= Scott Frederick Cameron =

Colonel S.F. Cameron OMM, CD, QHP, MD was the 35th Canadian Surgeon General.

Scott F. was educated at Dalhousie University, where he graduated with a Medical Degree in 1980.

Cameron joined the military with the Medical Officer Training Plan (MOTP) while attending medical school, in 1977. His first posting was as a Medical Officer to Her Majesty's Canadian Ship (HMCS) Preserver "followed by a four year posting at Canadian Forces Base Gagetown, New Brunswick during which time he served a General Duty Officer, Flight Surgeon and Surgical Resident." During this period of time, Cameron was also promoted, in 1985, "to the rank of Major and appointed Base Surgeon."

In 1986, he was posted as Medical Officer to Canadian Forces Station Masset in the Queen Charlotte Islands, British Columbia. He remained in the position until 1988; at which time, he was posted as Medical Officer to Canadian Forces Base Winnipeg. The following year, he was promoted to Lieutenant-Colonel and posted as Senior Staff Officer, Regional Medicine at Air Command Headquarters, Winnipeg, Manitoba.

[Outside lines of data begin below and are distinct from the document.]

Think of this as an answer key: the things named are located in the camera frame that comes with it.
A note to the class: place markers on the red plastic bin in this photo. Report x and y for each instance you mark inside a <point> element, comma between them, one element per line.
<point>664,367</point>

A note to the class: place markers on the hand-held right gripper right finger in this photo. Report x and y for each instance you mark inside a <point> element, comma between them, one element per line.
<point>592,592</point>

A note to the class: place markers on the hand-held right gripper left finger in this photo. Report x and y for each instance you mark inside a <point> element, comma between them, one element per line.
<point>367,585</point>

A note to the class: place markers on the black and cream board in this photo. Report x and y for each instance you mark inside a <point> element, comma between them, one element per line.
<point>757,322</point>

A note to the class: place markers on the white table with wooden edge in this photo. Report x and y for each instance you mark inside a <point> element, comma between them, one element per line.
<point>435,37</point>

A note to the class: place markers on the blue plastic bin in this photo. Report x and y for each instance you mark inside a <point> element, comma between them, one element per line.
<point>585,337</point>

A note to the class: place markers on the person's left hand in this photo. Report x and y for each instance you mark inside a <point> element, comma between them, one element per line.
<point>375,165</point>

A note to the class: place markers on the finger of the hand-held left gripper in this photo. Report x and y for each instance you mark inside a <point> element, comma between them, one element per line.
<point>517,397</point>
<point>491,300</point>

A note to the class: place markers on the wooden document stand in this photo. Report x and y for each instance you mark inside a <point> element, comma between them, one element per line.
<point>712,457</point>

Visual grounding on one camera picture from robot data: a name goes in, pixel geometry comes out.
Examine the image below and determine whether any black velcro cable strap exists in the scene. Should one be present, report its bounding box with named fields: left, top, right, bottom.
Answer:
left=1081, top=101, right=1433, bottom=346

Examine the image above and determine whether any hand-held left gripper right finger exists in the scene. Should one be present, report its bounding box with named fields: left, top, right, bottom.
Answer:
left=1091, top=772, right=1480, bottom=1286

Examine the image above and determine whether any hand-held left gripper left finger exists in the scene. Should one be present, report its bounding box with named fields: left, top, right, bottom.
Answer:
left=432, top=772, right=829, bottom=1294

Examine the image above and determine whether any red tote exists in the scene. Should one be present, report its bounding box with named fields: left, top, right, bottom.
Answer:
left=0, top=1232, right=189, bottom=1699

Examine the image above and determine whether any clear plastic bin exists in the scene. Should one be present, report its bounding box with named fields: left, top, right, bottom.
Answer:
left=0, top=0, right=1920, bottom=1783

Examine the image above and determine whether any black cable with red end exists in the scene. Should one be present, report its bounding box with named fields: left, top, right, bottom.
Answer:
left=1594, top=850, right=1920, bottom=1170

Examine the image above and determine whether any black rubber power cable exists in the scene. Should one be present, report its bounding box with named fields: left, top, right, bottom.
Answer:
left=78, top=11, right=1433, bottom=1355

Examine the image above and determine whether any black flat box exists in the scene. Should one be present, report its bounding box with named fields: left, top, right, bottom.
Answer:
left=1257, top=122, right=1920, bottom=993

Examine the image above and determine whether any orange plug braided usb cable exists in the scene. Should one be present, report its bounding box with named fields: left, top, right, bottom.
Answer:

Subsequently, Cameron "assumed command of 1 Field Ambulance in Calgary, Alberta". in 1991. During this positing, he also "held the role of Brigade Surgeon." In 1994, he was posted as Commandant to the Canadian Forces Medical Services School at Canadian Forces Base Borden near Barrie, Ontario. Two years later, he went on "a tour as Force Medical Officer with the United Nations Mission in Haiti from April to August of 1996."

Upon returning to Canada in 1996, he was posted as the Medical Advisor to the Chief of Land Staff in Ottawa, Ontario. The following year, he was promoted to the rank of Colonel and posted as Director of Health Operations at Canadian Forces Medical Group Headquarters, remaining in the position until his "appointment as Director of Medical Policy on the staff of the Director General of Health Services." Following this position, he was appointed Surgeon General in 2000.